INSTRUCTIONS FOR THE TASK: Could you copy each line of the entries that contains "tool"?

RECORDS TO PROCESS:
+---+

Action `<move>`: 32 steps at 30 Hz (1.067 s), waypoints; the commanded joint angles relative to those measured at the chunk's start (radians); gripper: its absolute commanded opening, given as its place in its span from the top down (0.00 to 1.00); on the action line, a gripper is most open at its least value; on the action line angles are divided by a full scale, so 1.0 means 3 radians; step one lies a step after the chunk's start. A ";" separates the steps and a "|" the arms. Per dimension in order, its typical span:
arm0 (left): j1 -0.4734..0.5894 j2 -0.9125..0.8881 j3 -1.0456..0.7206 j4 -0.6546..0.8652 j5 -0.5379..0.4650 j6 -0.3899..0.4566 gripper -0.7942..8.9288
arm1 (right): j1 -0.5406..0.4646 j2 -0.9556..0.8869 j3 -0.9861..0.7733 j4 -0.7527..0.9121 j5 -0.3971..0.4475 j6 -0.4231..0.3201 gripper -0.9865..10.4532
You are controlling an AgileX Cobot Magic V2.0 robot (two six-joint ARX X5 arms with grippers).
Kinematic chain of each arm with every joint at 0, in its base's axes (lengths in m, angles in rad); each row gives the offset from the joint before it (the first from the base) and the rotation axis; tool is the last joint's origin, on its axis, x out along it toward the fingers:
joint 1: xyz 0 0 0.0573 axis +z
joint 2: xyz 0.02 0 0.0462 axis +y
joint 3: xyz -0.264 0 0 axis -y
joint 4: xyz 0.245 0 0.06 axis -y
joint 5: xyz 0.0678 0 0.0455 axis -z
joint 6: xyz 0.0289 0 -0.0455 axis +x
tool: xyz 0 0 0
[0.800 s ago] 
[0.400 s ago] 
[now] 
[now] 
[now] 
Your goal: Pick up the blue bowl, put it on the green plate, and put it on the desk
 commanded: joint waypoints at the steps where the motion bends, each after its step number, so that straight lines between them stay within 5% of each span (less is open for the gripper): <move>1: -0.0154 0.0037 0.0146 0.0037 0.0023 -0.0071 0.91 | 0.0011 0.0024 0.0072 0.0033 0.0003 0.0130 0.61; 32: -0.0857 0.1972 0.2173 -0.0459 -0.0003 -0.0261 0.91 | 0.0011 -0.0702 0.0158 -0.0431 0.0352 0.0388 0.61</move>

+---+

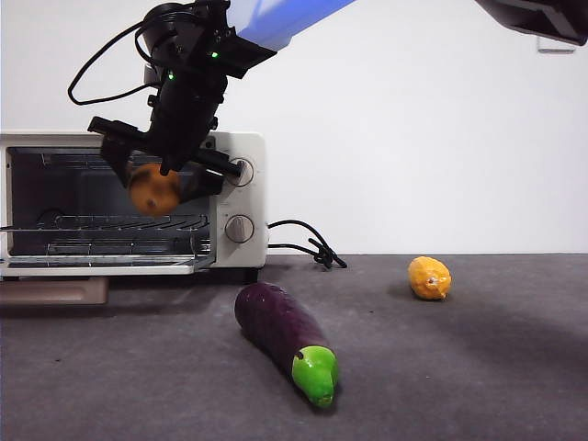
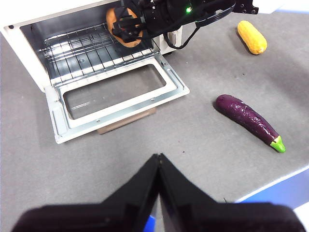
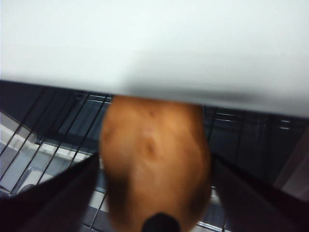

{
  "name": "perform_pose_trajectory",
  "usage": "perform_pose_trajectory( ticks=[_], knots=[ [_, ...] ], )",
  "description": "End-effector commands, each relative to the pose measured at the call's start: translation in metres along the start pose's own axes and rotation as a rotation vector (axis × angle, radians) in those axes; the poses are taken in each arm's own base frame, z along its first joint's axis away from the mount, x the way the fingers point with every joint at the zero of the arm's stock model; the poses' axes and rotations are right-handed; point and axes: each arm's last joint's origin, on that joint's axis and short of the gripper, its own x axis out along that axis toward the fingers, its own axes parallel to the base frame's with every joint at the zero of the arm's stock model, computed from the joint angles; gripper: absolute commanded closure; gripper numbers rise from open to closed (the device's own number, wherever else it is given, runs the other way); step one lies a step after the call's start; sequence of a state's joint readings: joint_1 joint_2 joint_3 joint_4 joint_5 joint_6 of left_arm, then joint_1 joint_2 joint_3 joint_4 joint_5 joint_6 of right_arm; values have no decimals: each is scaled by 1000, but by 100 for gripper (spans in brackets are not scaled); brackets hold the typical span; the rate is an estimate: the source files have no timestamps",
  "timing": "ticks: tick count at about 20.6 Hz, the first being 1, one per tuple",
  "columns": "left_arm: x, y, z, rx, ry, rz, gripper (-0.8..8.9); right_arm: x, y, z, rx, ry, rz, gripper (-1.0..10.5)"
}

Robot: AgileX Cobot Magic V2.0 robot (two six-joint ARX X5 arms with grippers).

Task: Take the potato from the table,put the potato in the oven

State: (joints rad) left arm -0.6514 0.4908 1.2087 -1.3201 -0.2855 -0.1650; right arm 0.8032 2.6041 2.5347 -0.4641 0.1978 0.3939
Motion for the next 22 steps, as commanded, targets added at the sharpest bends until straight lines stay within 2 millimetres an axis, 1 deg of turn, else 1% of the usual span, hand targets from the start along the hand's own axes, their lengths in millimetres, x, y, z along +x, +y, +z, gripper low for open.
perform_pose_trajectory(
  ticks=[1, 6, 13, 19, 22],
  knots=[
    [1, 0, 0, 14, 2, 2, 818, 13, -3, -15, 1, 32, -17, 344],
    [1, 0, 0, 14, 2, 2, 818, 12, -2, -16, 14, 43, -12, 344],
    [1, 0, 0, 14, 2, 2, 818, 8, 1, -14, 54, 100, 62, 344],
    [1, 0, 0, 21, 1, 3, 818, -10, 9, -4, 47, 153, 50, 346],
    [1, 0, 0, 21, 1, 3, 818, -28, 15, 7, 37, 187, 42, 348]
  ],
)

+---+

COMPLETED EXERCISE:
Kinematic chain of each arm with every joint at 0, in its base's axes (lengths in m, angles in rad); each row gives the offset from the joint before it (the first from the base) and the rotation axis; tool is the last joint's origin, on its axis, x out along it toward the fingers:
tool: xyz 0 0 0

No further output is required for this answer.